Of the patients who had full optical correction, 16.7% had orthotropia, 33.3% had improvement in the exotropia and one (16.7%) had no improvement of their exotropia. Our results are similar to those of Kassem [8] . In his study of exotropia with high hyperopia, out of 15 patients with full optical correction, 67% had satisfactory results (orthotropia or a decrease in angle) and 13% had no change deviation. In Iacobucci’s series of 7 patients treated for exotropia associated with hypermetropia, full optical correction gave good results in all his patients [17] . In fact, accommodative power in higher hyperopia is low, resulting in a blurred retinal image. Correcting this ametropia therefore makes it possible to correct the deviation. The average deviation was 40Δ before and 26.5Δ after full optical correction in our study. Kassem had an angle of deviation of 26Δ before and 13.5Δ after full optical correction [8] .

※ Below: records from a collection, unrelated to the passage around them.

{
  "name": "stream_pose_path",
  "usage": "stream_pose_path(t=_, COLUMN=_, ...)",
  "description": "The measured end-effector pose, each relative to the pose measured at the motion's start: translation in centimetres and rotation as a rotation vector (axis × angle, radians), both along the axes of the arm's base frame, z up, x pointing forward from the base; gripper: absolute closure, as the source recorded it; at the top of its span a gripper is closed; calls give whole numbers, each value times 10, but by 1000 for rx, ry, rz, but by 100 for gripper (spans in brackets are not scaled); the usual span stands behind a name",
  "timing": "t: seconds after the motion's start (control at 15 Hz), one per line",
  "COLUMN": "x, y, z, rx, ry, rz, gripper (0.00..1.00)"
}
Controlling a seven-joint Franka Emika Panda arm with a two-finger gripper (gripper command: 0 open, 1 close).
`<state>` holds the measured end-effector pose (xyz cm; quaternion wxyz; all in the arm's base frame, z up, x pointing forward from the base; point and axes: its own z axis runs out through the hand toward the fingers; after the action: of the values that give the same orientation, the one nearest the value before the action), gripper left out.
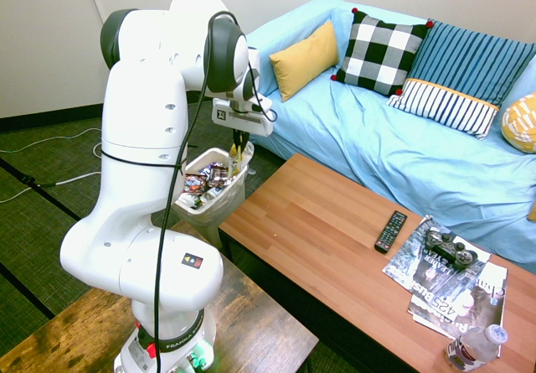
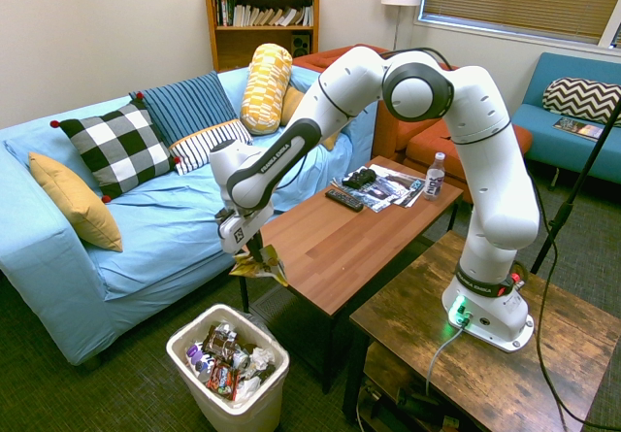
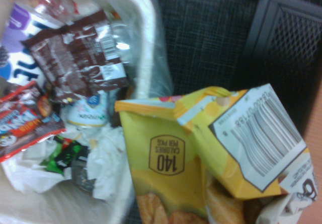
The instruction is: Throw the chip bag in the trash bin
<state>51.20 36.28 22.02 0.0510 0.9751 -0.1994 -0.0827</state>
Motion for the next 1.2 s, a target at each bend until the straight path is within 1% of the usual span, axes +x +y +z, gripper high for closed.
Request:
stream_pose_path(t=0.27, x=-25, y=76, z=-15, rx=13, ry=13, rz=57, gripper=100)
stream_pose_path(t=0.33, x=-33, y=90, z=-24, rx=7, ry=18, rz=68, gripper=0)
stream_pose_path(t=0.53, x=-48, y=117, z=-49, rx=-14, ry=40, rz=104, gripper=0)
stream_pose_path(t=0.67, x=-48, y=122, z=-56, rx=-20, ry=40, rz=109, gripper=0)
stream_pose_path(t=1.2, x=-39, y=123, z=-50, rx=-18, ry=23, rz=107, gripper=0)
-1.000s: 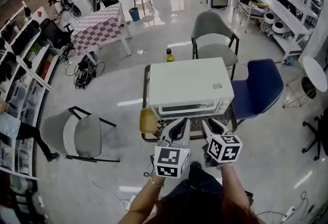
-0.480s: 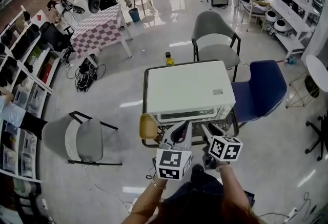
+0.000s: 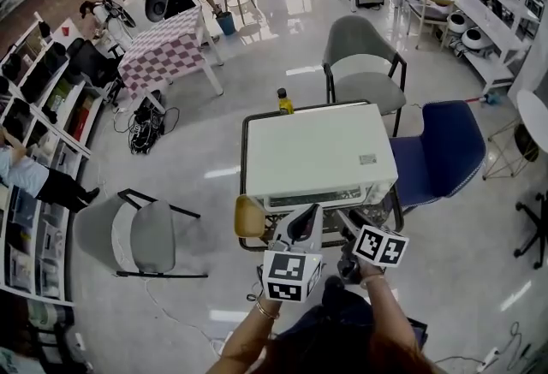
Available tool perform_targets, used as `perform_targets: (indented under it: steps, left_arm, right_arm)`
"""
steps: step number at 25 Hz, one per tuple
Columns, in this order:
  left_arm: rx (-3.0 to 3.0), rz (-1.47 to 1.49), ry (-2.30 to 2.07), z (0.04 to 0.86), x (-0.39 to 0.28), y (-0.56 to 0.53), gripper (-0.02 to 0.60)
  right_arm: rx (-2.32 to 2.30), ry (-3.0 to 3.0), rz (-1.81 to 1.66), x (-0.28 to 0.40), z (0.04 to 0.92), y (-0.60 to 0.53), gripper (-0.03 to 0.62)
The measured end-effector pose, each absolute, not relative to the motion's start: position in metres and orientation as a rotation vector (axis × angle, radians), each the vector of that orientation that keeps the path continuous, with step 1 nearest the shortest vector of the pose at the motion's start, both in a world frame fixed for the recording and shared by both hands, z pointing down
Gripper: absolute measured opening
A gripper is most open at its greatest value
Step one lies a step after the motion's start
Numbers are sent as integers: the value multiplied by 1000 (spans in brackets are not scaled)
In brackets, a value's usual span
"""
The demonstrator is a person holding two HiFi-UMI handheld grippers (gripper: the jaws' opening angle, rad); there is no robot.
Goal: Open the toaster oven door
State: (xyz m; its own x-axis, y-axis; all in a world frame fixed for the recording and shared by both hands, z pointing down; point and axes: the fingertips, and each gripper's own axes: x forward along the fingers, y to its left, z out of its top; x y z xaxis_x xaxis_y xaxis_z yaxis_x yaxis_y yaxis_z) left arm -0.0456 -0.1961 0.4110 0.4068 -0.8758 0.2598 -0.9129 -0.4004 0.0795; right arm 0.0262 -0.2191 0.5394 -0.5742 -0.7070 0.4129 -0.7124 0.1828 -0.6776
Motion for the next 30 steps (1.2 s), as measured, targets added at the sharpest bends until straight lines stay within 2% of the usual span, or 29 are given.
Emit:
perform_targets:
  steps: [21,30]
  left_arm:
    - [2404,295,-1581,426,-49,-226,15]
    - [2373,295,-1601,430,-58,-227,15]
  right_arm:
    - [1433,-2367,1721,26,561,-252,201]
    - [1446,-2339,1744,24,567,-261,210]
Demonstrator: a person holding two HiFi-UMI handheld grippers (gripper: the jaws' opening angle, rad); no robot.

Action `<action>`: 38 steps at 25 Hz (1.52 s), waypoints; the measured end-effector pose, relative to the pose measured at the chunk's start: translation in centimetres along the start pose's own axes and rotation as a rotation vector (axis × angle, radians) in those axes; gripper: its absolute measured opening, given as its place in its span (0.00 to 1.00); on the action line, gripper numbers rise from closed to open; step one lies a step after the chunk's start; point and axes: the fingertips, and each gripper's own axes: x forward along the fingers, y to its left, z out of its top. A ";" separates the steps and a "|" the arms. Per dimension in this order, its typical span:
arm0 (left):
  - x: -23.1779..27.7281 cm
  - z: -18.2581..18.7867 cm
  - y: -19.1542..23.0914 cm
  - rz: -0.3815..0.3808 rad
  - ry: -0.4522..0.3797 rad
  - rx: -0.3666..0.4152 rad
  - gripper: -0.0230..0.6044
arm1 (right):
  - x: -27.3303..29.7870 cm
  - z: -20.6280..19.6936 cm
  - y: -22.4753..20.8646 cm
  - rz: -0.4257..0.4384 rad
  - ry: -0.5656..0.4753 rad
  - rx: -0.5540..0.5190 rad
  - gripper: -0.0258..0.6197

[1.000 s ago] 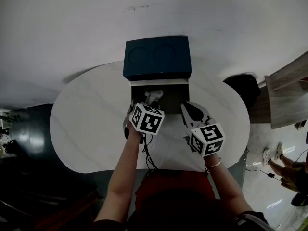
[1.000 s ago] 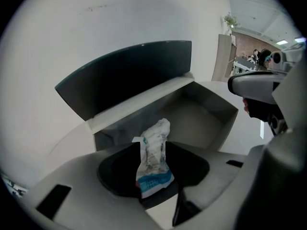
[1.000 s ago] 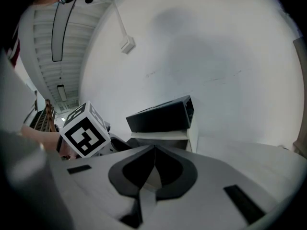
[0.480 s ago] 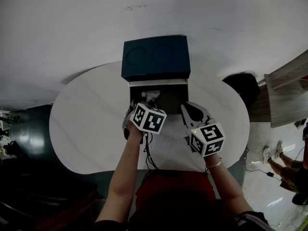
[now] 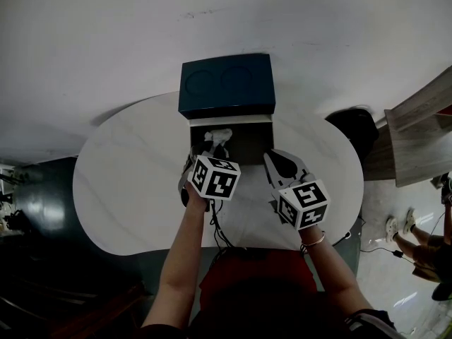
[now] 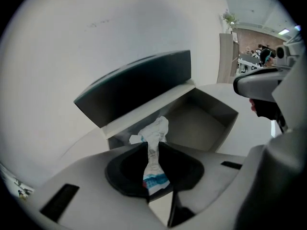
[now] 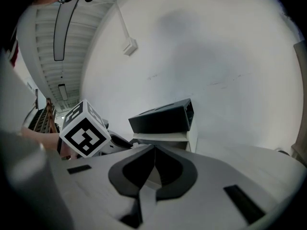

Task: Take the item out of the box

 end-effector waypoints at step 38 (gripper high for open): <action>-14.1 1.1 0.8 -0.027 -0.469 -0.333 0.16 | -5.1 3.7 6.5 0.006 -0.143 -0.140 0.06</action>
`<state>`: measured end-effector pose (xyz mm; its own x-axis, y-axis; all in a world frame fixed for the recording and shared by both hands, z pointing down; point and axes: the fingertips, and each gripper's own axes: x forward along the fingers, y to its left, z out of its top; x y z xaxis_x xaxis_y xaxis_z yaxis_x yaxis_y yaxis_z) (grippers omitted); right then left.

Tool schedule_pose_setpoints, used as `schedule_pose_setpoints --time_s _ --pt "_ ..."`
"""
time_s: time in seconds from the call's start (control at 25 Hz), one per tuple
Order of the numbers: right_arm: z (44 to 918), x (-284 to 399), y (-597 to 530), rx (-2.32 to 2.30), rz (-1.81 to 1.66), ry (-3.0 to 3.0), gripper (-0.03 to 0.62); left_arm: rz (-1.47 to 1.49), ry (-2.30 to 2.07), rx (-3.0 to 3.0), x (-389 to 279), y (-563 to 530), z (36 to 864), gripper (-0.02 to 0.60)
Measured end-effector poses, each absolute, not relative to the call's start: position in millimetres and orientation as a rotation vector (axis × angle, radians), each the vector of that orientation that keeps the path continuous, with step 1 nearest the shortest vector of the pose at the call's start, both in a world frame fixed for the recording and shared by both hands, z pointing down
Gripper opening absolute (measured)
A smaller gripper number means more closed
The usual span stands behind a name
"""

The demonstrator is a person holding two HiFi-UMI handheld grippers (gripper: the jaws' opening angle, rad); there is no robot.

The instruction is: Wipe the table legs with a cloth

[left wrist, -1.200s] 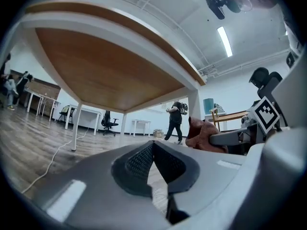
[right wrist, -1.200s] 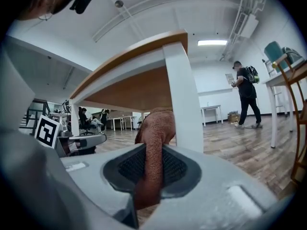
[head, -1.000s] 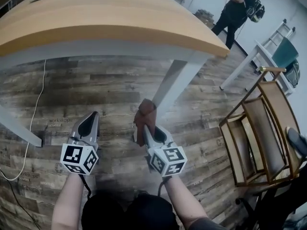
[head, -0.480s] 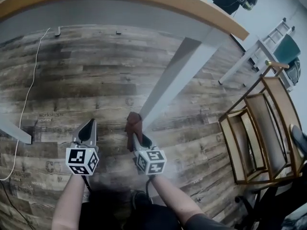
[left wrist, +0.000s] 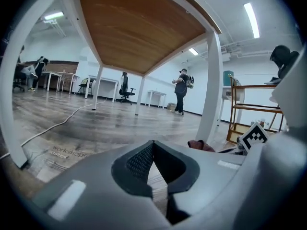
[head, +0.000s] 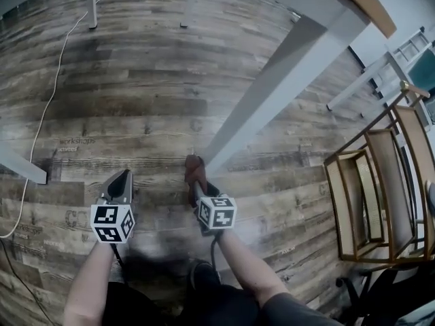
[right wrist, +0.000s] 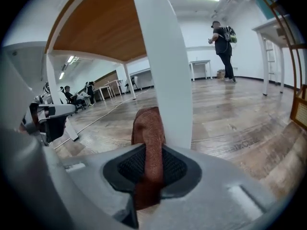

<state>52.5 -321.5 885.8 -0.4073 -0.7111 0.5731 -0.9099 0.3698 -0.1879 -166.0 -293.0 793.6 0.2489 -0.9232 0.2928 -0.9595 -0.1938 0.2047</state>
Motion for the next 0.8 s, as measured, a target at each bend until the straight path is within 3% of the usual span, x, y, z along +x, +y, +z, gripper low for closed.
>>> schedule_pose_setpoints --time_s 0.44,0.8 --pt "908.6 39.7 -310.7 1.243 0.609 -2.197 0.063 0.198 -1.706 2.231 -168.2 -293.7 802.0 0.018" --pt "706.0 40.3 -277.0 1.170 0.062 -2.565 0.063 0.130 -1.798 2.482 -172.1 -332.7 677.0 0.018"
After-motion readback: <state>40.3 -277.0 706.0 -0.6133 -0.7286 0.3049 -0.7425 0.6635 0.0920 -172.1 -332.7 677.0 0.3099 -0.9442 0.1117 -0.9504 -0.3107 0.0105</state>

After partial hyperopic correction, 2 patients (50%) had orthotropia and one (25%) had a worsening of his deviation. In Iacobucci’s study, out of 3 children with partial correction, 2 had an unchanged deviation [17] . In Kassem’s series, out of 8 patients with partial correction, 3 (38%) had a good result and 5 (63%) had a stationary or worsening deviation [8] . It should be noted that in our series, the patients in group II had mild hyperopia, whereas in the other two studies, the hyperopia was moderate or high.

One patient had a worsening of his deviation after under-correction of mild hyperopia. This has also been noted by authors when correcting hyperopia on exotropia [8] [18] . For this reason, observation only without correction may have been sufficient for our patient.

Our results show that partial correction of mild hyperopia allows control of the deviation. In fact, partial hyperopic correction makes it possible to maintain the accommodative vergence necessary to control exotropia. Full optical correction of hyperopia in exotropia would be more beneficial in the case of mild hyperopia. There are some limitations in our study such as: small sample size and lost to follow-up. In our study, 50% of the children were lost to follow-up. This could be explained by the lack of means for parents to buy glasses, the existence of certain beliefs in Africa about wearing glasses or strabismus, the absence of improvement or even a good evolution of strabismus or a good evolution of the strabismus.

In our study, exotropia associated with hyperopia was the most common exotropia. The majority of children had mild hyperopia. Partial optical correction seems to give better results in mild and moderate hyperopia, whereas full optical correction is more indicated in higher hyperopia or in cases of amblyopia.